Could I still make a mistake? Sure, but it is less likely this way.
I for one can vouch for the Tales of Ravenswood series. Three excellent reads with fabulous characters you want to cheer for at every turn!
Diane - you sound way more organized than me! I tend to keep most of my info in a notebook. Guess I like the hands on approach! Thanks for stopping by.
Thanks, Margo. I did love writing these characters!
I love series...I love being able to revisit characters from previous books...which is why I wrote one myself. I started the same way you did...with introducing what would be the three main characters in the first book. In my case it was the first heroine and then the next two heroes. I wish I would have done a character list like you suggested for minor characters. When I need to find one, I wind up paging through the first two books to remember a name or an occupation! Thanks for the tip...I will definitely keep it in mind for next time.

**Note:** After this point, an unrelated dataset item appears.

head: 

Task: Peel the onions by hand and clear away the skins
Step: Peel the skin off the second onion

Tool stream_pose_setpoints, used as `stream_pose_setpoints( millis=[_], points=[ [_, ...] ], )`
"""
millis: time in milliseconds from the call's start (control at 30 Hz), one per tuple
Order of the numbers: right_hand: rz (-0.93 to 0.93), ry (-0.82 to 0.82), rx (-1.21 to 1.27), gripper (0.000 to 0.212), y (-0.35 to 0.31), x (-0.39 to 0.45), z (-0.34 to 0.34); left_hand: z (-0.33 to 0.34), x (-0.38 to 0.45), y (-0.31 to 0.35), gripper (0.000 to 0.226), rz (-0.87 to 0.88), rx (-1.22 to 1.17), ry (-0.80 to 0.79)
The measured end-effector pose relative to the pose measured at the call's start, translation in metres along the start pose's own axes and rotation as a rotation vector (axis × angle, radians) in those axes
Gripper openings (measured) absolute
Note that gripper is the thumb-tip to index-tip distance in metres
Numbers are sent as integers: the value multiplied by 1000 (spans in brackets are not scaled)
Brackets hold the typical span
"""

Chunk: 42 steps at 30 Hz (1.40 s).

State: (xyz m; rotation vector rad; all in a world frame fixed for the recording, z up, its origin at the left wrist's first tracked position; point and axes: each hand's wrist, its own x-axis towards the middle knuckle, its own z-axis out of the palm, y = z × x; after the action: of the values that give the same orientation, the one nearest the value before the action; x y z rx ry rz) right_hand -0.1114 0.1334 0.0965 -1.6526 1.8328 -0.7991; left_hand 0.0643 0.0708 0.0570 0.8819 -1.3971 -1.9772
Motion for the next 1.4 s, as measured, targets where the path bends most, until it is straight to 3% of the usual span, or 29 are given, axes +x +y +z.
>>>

And thanks for the freebie...like I said...I love a series and will definitely look forward to the next two books in yours!
Debra, I'm doing exactly what you said - paging through a book to find descriptions of minor characters on my current WIP. All because I didn't plan ahead and know I would turn it into a series. I'll keep better notes on all my books in the future. Hope you enjoy We'll Never Tell.
Good advice. Every detail can be important in a series.
You're right about that, Barbara!
Wow, Jannine - this is so valuable and timely for me! I'm about to plunge into a series, and after reading your post, I feel I'm at least not flying blind :-) I'm reading We'll Never Tell right now, and it's a keeper!
Thanks, Glenys, and I'm glad I could help. In fact, that made my day!
Great tips, Jannine, especially since I do have a series I'm working on! lol Thanks for the experienced wisdom share. :)
Great tips on keeping track of characters for future stories!
Calisa and Mariposa, thanks for stopping by. I'm learning from my mistakes. Hopefully others can get ahead of the curve!